Task goal. Out of the data below, copy every line with the string "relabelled".
───── Dataset ─────
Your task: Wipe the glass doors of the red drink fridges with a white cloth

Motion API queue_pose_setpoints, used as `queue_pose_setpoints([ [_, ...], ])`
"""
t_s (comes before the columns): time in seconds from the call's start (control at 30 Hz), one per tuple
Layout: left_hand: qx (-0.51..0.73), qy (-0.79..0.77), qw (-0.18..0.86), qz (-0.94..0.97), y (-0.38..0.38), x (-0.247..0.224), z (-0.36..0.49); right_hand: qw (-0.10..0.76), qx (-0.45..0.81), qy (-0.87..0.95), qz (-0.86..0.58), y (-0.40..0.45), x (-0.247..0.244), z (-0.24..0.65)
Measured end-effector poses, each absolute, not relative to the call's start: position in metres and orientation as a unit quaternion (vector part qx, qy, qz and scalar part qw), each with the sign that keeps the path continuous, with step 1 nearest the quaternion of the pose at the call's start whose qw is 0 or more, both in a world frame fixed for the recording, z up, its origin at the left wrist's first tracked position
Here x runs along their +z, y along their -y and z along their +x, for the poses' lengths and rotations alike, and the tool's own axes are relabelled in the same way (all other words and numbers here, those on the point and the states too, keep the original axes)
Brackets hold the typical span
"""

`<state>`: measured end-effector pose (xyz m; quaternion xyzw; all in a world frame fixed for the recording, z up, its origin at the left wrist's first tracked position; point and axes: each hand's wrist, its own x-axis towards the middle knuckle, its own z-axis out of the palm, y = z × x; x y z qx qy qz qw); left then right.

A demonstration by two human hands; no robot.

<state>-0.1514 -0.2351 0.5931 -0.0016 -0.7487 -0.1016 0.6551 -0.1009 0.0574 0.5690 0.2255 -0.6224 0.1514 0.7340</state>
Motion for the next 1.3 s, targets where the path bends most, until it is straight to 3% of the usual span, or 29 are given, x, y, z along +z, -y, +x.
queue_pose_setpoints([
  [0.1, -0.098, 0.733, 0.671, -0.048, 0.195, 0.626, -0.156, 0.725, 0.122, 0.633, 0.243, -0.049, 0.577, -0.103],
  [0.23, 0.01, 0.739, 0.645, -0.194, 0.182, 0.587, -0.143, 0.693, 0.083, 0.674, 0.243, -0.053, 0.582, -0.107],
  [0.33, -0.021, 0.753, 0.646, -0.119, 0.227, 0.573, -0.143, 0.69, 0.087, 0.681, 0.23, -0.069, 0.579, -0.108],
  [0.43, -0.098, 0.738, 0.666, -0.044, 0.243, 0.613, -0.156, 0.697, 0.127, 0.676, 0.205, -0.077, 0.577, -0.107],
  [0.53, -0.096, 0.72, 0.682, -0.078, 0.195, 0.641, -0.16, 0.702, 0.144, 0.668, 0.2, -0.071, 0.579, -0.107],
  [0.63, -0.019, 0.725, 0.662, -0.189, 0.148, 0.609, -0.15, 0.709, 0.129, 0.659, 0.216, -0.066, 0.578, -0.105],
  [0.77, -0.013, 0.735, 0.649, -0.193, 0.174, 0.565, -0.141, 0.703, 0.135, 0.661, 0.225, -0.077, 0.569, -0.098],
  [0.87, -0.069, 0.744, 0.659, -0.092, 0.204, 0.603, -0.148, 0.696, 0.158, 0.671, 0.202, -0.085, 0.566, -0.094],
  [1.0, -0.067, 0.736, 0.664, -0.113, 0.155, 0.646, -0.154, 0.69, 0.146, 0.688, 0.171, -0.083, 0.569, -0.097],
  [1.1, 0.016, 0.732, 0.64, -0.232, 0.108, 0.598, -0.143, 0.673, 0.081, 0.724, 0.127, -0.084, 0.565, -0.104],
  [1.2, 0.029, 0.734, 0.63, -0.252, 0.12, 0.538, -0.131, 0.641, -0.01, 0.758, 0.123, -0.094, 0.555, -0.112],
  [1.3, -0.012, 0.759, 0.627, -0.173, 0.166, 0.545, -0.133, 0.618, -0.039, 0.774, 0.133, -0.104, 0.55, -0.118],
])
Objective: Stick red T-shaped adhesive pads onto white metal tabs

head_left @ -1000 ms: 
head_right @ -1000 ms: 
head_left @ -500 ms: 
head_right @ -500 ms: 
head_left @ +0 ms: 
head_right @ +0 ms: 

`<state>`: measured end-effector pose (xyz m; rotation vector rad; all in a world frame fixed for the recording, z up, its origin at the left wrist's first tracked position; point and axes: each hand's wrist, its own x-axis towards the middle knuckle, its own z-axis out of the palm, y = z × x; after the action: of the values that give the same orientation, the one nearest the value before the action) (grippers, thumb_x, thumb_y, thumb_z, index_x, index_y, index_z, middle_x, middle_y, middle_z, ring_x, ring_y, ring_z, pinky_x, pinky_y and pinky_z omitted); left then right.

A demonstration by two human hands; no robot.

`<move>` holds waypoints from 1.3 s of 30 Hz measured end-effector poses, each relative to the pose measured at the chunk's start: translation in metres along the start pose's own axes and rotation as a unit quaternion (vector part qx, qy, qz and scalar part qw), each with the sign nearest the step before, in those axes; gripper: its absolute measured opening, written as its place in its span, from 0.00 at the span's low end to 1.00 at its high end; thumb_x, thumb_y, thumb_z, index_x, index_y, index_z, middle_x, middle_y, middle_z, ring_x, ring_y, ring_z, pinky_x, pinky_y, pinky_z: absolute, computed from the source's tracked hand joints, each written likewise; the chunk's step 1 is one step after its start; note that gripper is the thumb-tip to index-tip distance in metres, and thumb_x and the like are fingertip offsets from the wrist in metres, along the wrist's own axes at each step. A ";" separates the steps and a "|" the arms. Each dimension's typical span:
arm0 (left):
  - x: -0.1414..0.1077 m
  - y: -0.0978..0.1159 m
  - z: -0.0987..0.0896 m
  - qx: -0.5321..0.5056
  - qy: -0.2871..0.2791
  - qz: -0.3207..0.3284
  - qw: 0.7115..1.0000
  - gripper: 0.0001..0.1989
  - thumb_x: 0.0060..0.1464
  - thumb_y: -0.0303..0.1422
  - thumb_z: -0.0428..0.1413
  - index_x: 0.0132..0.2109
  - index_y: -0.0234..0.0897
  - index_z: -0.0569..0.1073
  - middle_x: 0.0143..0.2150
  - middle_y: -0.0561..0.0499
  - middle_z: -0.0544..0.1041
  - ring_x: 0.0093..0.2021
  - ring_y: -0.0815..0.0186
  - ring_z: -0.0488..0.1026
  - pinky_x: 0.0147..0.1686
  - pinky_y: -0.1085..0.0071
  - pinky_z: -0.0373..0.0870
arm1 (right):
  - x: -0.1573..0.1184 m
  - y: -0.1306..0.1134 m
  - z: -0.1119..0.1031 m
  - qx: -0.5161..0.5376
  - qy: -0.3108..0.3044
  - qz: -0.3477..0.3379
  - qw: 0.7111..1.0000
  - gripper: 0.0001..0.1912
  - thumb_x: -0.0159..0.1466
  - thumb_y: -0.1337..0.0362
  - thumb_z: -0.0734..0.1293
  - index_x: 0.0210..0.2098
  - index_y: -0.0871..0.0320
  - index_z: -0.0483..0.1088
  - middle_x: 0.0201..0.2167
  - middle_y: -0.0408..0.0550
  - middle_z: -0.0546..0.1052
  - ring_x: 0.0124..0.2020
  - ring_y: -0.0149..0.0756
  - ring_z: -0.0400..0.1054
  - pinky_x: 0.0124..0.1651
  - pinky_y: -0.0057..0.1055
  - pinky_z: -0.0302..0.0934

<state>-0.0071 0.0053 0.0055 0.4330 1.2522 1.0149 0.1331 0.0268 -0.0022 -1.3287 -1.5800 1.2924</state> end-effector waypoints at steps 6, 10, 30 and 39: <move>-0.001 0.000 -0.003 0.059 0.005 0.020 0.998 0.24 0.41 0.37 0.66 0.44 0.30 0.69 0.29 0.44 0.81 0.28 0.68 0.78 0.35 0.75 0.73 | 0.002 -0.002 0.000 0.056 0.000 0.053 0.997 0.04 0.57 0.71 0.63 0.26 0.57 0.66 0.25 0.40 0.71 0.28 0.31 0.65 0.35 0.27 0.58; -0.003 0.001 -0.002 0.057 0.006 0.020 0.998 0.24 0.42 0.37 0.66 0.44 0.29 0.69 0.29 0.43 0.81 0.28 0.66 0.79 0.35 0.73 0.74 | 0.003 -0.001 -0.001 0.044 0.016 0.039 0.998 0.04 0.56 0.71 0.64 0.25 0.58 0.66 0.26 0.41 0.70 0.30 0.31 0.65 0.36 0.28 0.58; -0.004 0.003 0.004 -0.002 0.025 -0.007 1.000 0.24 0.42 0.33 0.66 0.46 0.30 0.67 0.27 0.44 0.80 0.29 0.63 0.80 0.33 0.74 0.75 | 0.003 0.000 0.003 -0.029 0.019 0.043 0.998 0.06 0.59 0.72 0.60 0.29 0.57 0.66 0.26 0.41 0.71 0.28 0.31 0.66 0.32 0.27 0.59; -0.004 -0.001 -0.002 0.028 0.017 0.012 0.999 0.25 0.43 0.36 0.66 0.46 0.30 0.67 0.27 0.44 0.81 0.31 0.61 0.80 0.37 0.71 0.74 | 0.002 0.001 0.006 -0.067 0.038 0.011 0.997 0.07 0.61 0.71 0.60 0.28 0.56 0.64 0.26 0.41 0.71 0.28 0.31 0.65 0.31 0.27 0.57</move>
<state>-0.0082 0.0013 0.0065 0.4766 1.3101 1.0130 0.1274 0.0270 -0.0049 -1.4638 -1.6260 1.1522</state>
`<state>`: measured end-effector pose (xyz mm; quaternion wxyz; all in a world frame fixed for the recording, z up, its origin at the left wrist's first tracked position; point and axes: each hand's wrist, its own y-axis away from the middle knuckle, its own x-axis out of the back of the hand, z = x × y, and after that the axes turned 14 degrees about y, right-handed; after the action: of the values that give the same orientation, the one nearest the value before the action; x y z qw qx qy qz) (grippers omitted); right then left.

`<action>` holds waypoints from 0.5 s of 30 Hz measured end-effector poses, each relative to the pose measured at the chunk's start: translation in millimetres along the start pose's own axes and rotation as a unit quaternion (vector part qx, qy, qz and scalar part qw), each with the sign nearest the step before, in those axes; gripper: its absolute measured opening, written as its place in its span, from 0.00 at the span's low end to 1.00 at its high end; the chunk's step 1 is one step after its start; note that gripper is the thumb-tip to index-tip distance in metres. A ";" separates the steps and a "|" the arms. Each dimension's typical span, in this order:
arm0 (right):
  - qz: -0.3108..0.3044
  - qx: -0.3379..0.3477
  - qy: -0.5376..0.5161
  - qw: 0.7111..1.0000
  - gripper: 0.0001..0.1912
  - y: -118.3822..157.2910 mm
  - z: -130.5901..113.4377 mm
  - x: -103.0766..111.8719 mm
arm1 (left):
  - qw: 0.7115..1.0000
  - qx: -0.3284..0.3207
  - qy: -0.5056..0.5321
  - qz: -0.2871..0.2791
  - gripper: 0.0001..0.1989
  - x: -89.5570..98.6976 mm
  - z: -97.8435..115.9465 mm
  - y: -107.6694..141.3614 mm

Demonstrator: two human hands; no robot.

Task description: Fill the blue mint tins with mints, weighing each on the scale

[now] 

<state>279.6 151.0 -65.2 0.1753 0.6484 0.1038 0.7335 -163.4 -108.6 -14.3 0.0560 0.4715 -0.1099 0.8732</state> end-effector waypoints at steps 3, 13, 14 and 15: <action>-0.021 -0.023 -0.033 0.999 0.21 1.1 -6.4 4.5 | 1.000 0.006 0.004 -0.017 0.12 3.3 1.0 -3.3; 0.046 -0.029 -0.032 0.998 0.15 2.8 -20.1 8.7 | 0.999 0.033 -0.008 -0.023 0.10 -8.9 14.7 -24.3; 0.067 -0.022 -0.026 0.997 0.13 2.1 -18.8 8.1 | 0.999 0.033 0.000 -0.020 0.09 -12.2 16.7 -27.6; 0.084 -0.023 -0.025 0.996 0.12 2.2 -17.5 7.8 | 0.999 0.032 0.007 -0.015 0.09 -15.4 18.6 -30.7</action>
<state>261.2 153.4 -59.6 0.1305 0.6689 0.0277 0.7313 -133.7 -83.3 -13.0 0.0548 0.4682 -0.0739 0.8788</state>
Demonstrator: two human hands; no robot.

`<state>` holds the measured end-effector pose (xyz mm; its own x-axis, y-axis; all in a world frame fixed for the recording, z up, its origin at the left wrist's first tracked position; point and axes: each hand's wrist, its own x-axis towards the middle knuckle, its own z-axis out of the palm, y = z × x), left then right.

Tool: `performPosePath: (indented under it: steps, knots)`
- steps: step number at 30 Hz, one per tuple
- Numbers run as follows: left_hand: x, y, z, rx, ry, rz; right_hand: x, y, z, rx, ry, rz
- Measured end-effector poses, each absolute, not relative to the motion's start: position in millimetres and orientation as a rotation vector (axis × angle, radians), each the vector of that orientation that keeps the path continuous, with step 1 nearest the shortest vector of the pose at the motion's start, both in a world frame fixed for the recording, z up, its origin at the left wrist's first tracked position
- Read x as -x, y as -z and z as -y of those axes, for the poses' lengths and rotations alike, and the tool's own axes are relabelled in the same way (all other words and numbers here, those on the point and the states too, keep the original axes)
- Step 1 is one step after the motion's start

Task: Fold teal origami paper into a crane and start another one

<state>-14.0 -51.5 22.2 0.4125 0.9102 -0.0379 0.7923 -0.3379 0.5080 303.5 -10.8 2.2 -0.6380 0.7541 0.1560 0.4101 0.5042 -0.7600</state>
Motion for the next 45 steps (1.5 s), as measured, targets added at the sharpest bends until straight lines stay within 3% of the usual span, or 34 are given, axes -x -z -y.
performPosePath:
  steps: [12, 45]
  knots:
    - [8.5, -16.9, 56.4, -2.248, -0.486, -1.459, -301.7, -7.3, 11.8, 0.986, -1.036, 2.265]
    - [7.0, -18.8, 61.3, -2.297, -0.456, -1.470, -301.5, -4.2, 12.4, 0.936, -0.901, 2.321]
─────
Response to this exercise.
Here x runs along their +z, y along their -y and z along their +x, for the poses' lengths and rotations alike, and the tool's own axes are relabelled in the same way (all other words and numbers here, those on the point and the states too, keep the original axes)
- Read x as -x, y as -z and z as -y of those axes, for the poses' lengths and rotations alike, and the tool's own axes are relabelled in the same way (all other words and numbers here, those on the point and the states too, keep the original axes)

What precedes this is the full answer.